▶ _INSTRUCTIONS TO FOLLOW_: Your copy should contain exactly the lines from the start of the material through the line containing "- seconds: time", and no pictures.

▶ _SOURCE DATA_:
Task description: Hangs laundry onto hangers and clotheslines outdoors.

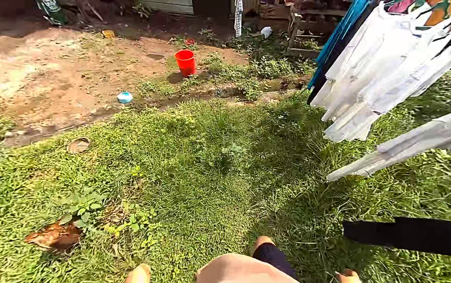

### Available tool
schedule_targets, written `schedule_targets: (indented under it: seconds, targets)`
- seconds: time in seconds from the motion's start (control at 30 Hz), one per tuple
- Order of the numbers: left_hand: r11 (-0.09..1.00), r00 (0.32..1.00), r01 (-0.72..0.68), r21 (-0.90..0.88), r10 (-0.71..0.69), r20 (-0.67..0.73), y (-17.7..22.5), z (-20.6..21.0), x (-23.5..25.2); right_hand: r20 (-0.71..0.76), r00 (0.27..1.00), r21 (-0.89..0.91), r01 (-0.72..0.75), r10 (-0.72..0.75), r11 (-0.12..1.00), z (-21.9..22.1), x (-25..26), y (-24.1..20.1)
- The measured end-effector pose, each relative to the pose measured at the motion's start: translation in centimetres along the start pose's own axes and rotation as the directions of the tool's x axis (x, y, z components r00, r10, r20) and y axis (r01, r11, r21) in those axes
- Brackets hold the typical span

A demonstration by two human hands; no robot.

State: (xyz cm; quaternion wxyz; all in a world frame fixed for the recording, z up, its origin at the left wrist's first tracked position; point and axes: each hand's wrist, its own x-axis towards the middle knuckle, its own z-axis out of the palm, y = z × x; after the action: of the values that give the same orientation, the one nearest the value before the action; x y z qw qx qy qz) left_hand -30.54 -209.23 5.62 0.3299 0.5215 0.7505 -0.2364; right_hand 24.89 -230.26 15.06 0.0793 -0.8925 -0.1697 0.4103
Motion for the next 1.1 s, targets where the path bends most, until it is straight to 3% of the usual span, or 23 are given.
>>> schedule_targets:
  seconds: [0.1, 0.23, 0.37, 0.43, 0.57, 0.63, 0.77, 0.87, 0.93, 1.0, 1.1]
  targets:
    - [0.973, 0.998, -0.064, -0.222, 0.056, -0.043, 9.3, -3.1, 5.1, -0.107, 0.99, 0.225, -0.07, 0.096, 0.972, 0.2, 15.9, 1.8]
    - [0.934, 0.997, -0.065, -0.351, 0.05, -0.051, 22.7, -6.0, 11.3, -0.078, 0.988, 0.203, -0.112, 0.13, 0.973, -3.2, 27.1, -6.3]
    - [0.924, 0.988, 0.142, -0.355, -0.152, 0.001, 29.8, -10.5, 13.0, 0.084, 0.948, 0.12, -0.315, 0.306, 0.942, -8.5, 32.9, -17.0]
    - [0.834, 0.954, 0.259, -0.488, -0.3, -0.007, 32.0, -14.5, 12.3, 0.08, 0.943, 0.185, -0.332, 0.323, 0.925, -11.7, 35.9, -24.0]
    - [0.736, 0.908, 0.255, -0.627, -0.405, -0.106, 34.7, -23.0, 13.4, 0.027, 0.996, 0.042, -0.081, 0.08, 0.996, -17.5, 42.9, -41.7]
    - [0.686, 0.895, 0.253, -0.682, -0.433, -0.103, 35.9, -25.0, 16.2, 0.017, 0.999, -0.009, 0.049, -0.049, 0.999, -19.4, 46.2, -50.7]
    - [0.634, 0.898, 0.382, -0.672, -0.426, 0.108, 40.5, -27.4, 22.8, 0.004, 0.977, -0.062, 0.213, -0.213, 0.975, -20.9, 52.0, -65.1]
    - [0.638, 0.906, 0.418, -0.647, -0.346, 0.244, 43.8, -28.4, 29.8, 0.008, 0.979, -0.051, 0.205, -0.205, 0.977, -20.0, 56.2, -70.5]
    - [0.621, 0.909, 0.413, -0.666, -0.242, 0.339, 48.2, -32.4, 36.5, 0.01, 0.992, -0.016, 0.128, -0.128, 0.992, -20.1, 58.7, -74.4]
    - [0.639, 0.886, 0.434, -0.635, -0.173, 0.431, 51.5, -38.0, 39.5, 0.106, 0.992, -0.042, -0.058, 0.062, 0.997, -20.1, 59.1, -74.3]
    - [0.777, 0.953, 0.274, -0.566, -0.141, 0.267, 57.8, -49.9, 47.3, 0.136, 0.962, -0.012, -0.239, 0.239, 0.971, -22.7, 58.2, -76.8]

▶ _COMPLETED TASK_:
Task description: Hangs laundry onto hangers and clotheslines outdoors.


### Available tool
schedule_targets, written `schedule_targets: (indented under it: seconds, targets)`
- seconds: time in seconds from the motion's start (control at 30 Hz), one per tuple

The reply to this exercise is complete.